Data extract =>
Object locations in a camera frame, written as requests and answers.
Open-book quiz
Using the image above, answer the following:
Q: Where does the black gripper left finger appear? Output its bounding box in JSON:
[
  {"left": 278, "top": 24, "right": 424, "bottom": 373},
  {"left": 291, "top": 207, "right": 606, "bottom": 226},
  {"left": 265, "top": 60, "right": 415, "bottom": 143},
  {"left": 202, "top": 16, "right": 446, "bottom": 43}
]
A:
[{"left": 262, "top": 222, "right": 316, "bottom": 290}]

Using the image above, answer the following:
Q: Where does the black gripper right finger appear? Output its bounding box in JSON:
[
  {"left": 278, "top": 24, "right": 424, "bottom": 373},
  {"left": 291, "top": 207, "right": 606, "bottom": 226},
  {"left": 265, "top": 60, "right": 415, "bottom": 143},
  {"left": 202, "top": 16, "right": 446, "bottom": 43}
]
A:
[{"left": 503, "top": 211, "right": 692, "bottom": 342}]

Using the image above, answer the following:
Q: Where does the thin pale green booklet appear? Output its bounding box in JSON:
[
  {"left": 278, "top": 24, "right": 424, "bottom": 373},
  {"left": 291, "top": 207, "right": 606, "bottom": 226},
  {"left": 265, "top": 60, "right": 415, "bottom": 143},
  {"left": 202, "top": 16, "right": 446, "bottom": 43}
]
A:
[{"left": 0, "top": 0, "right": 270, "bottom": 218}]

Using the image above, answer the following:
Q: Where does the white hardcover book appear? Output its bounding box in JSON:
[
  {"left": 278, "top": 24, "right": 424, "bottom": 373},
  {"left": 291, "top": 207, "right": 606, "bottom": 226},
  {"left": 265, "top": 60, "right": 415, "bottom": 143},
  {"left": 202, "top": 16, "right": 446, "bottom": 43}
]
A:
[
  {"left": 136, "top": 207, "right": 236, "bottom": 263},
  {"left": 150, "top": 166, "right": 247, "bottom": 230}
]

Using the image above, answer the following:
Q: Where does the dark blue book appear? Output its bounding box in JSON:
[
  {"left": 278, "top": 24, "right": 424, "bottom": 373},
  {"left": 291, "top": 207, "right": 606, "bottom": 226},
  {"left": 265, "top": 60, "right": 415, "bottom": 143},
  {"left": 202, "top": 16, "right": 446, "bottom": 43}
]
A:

* * *

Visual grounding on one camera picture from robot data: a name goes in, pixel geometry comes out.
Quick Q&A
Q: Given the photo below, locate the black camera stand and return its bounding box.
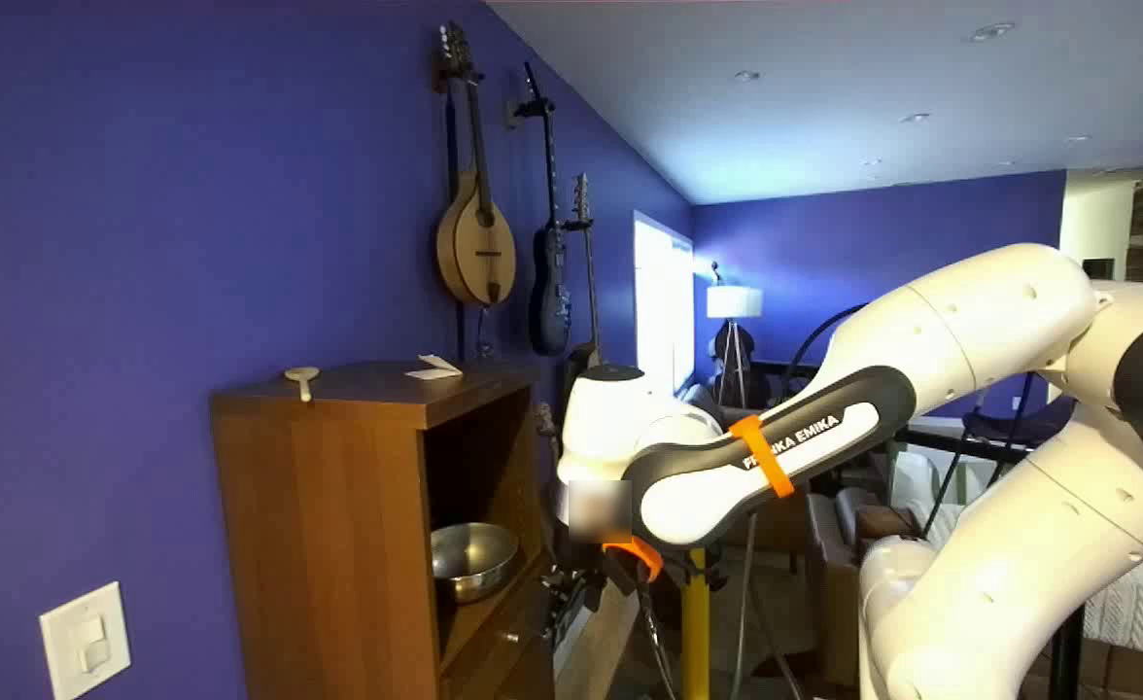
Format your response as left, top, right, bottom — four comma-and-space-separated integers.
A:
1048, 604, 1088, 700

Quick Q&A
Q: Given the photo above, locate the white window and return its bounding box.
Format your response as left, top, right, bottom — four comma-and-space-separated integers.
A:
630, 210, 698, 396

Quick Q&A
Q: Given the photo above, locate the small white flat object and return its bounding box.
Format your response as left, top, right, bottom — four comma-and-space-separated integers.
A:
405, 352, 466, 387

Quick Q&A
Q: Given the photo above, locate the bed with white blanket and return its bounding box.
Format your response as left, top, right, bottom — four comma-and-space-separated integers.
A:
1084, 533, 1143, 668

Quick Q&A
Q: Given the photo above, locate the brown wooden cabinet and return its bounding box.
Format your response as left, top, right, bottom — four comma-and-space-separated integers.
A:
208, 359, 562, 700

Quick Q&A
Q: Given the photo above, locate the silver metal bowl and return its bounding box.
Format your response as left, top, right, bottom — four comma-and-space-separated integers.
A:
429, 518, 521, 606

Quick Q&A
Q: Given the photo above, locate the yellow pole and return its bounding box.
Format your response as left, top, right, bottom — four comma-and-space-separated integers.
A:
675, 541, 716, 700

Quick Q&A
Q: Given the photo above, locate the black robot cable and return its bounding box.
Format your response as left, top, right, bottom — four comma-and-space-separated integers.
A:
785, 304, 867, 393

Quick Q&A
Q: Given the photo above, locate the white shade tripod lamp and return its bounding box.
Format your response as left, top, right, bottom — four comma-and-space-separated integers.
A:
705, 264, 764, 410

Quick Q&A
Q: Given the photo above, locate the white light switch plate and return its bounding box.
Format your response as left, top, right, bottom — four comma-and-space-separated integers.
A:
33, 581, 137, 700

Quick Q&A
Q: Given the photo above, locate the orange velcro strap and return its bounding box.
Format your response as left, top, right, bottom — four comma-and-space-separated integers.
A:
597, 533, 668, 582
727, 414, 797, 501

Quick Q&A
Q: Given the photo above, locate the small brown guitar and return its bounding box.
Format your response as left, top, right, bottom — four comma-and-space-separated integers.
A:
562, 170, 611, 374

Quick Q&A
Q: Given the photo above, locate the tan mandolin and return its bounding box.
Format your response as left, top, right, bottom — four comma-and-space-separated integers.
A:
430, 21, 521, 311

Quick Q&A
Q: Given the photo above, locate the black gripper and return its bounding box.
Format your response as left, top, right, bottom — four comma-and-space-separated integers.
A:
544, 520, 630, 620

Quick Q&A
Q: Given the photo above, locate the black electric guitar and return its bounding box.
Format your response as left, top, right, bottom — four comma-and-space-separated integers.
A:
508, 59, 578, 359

Exercise description =>
Pull out every line of the entries that includes the word "guitar".

Answer for this exercise =>
Q: Given the photo above, locate the small brown guitar and return its bounding box.
Q: Given the photo above, locate the black electric guitar and return its bounding box.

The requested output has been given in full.